▶ **WORK TASK**
Taking the line that contains "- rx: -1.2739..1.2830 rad" as the first, copy each line exactly up to and including the last line below.
Top of PROVIDED DATA
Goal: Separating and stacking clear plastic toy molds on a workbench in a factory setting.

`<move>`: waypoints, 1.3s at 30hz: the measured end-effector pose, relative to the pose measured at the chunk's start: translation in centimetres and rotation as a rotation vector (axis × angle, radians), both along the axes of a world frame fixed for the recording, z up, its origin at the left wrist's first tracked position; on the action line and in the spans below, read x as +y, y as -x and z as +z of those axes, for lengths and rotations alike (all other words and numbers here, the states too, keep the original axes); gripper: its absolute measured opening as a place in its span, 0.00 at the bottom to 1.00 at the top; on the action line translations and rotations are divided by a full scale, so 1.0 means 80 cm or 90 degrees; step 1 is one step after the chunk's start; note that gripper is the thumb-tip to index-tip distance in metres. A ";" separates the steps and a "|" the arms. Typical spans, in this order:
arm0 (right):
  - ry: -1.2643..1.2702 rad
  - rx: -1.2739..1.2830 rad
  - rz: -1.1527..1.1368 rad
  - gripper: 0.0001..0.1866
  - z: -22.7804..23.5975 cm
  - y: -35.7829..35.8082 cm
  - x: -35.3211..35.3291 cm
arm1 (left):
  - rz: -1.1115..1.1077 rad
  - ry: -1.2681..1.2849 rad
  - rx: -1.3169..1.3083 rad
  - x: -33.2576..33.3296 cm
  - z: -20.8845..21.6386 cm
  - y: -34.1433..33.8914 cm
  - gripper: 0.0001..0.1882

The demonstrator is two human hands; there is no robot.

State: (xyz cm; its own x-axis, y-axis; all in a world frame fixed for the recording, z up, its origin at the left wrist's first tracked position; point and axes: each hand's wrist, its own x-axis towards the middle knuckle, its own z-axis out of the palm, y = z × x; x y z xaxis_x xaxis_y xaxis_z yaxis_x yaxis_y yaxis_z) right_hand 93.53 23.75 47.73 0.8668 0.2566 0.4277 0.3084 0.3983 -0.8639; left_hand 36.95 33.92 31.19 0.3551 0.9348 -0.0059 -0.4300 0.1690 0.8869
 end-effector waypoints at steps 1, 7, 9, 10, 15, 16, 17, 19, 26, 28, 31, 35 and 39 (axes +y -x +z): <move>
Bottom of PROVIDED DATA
▶ **RESULT FOR THIS TASK**
  - rx: -1.2739..1.2830 rad
  - rz: -1.1527..1.1368 rad
  - gripper: 0.0001..0.1866
  - z: -22.7804..23.5975 cm
  - y: -35.7829..35.8082 cm
  - x: -35.3211..35.3291 cm
arm1 (left):
  - rz: -1.1115..1.1077 rad
  - ry: -1.2681..1.2849 rad
  - rx: -1.3169..1.3083 rad
  - x: -33.2576..33.3296 cm
  - z: -20.8845..21.6386 cm
  - y: -34.1433..33.8914 cm
  - gripper: 0.0001..0.1882

The demonstrator is two human hands; there is no robot.

State: (xyz cm; its own x-axis, y-axis; all in a world frame fixed for the recording, z up, its origin at the left wrist's first tracked position; point and axes: each hand's wrist, its own x-axis towards the middle knuckle, its own z-axis out of the palm, y = z × x; x y z xaxis_x xaxis_y xaxis_z yaxis_x yaxis_y yaxis_z) right_hand 93.53 23.75 47.73 0.8668 0.2566 0.4277 0.3084 0.3983 -0.8639; left_hand 36.95 33.92 31.19 0.3551 0.9348 -0.0059 -0.4300 0.1690 0.8869
 end-effector waypoints at steps 1, 7, 9, 10, 15, 16, 17, 19, 26, 28, 31, 35 and 39 (axes +y -x +z): <move>

What the exercise asked for is now complete.